Name: Yujiro Kawamata Research Field: Algebraic Geometry ( of Higher Dimensional Algebraic Varieties) Key Words: algebraic variety, , vanishing theorem, base point free theorem, , log terminal singularity,

Current research Invesigating the birational geometry of higher dimensional algebraic varieties by making the best use of the combinations of algebraic, geometric and analytic methods. The topics include the Kodaira dimension of algebraic fiber spaces, applications of the Hodge theory, a birational characterization of abelian varieties, classification of logarithmic algebraic varieties, singularities of pairs, extensions of vanishing theorems, minimal model program, base point free theorem, logarithmic deformation theory, applications of multiplier ideal sheaves, derived category of coherent sheaves on algebraic varieties.

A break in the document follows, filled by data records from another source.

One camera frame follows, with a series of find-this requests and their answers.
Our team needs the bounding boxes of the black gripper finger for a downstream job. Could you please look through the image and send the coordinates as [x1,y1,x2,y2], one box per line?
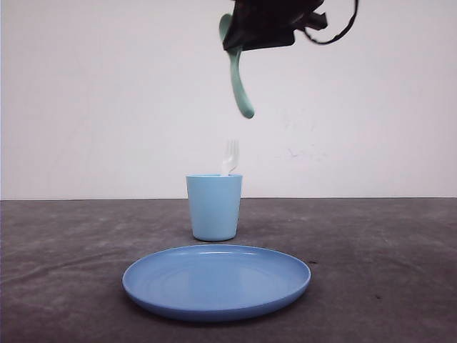
[223,1,326,51]

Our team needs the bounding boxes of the mint green plastic spoon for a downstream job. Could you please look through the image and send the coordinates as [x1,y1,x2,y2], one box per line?
[219,14,255,119]

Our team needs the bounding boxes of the white plastic fork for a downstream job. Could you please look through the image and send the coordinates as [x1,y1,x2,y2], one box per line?
[221,139,239,176]

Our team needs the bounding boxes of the light blue plastic cup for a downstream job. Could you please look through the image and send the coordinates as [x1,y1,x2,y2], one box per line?
[186,174,243,242]

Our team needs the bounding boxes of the blue plastic plate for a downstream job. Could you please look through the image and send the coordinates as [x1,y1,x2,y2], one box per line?
[122,244,311,322]

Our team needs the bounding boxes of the black cable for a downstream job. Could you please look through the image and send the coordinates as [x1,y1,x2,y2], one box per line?
[303,0,360,46]

Prerequisites It takes long time to understand basic concepts in algebraic geometry because this field of mathematics has many interactions with other fields. But thanks to this fact, algebraic geometry is useful and has diverse applications. The language of algebraic geometry is abstract and it is difficult to grasp the meaning of technical terms at first. It is better to start reading books with concrete examples. For example, a textbook by Kirwan on algebraic curves is a nice book showing how mathematics learned up to the second year at the university is applied to algebraic geometry. A text book by Reid is also easily accesible. Shafarevich's textbook is longer but very good. One can proceed to the scheme theory after getting acquainted to the algebraic varieties. Hartshorne's is the standard textbook in scheme theory.